This tutorial will present and explain the database structure and code behind the paper titled VML-HD: The Historical Arabic Documents Dataset for Recognition Systems which was presented in ASAR 2017. Feel free to download the paper from the link here. It is found under publications section.
This work came to life after experiencing troubles acquiring annotated data that is publicly available and free for use. The scarcity and lack of annotated datasets, especially in non-Latin script is hindering advances in research. Due to this, I have decided, with the assistance of few of my colleagues, to annotate a dataset of Arabic manuscripts and release it for free research use.
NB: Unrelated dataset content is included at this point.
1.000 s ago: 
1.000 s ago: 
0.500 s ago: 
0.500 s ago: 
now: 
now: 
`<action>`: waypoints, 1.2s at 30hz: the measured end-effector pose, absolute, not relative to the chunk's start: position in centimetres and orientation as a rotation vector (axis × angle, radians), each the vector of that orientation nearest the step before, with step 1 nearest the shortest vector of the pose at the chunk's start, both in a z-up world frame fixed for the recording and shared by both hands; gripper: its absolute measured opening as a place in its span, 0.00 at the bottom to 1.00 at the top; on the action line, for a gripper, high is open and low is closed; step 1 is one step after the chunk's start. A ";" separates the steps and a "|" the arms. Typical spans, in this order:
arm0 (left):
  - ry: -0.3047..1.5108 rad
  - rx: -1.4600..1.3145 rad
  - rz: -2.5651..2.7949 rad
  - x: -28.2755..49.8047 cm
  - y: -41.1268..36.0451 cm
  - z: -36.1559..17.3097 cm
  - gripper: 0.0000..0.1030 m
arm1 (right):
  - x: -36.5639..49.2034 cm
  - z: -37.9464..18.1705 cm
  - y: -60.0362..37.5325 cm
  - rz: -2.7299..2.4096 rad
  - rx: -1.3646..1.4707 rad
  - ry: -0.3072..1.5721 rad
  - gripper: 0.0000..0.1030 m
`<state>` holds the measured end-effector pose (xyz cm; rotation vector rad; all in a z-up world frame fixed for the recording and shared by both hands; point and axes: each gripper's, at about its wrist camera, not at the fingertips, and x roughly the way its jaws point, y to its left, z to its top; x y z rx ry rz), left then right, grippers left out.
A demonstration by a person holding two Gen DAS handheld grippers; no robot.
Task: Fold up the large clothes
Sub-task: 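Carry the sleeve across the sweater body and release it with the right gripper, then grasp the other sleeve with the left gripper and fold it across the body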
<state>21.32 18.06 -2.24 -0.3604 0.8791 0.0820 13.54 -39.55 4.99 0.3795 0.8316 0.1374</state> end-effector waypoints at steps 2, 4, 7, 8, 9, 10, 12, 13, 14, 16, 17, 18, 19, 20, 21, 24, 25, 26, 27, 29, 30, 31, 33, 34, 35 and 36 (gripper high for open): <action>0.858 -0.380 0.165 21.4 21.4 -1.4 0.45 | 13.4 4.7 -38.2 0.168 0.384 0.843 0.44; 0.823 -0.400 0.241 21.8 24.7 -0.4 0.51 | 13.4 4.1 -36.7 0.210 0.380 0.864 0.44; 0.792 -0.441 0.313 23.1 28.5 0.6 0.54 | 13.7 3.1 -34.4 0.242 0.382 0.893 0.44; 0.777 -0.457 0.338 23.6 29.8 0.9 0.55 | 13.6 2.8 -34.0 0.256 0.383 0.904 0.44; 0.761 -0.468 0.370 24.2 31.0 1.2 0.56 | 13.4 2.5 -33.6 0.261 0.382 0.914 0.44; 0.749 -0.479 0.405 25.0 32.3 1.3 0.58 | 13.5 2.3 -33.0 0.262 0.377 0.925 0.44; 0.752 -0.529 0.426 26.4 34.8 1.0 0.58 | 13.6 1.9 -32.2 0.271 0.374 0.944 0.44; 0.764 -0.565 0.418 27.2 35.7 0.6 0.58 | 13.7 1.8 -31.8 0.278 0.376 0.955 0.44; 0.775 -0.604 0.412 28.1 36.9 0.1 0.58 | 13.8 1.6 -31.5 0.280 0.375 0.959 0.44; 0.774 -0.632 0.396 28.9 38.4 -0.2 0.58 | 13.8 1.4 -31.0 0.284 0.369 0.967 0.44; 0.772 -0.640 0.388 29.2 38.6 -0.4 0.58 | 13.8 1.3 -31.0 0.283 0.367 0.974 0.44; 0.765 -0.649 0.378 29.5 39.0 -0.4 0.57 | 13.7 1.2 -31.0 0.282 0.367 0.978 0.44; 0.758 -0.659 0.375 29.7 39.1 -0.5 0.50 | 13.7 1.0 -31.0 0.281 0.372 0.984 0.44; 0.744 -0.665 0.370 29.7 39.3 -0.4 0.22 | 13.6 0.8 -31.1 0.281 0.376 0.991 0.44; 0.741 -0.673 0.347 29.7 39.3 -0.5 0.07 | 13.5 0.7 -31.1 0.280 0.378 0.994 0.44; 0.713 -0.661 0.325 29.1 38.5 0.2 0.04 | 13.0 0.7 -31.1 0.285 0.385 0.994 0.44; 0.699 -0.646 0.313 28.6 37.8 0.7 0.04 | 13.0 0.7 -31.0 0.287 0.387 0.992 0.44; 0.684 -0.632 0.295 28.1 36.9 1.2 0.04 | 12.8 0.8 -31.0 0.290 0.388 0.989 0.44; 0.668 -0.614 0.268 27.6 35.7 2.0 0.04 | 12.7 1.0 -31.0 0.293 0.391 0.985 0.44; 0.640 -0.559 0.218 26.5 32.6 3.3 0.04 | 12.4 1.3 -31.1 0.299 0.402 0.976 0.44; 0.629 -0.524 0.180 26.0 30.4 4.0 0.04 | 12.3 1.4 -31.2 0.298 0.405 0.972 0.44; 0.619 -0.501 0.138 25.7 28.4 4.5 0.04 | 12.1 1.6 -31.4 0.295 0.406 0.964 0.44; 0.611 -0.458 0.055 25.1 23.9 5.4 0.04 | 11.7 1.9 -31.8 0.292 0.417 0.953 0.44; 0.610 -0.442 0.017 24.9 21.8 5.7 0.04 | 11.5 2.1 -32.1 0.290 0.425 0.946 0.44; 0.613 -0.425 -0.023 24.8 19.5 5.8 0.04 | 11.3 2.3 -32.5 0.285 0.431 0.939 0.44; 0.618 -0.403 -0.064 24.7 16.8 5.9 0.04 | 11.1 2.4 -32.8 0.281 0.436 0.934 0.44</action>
The database is based on five books written by different writers in the years 1088-1451. The 668 pages are fully annotated on the subword level. For each page we manually applied bounding boxes on the different subwords and annotated the sequence of characters. It consists of 159,149 subword appearances consisted of 326,289 characters out of a vocabulary of 5,509 forms of subwords. The database is designed for training and testing recognition systems for handwritten Arabic subwords. This database is available for the purpose of research, and we encourage researchers to develop and test new methods using our database.
To acquire the annotated data, refer here. The dataset contains annotation in the Hadara format. Another, and a more conveient format is also included here. Either one of these formats can be used to extract the annotated subword images from the dataset.
A sample page of each manuscript can be seen above. In the next section, we will detail both methods and provide code segments for easy extraction of the subwords from the dataset.
In the database, each manuscript of the five books can be found in its own folder. Inside the manuscript folder a file named docElementsXml.ashx contains the complete annotation information of the said manuscript.
HadaraXML format contains two main tags image tag, and content tag. image meta information consist of bounding box information for each manuscript and its corresponding pages. content contain labeling information for each one of the bounding boxes found under image tag.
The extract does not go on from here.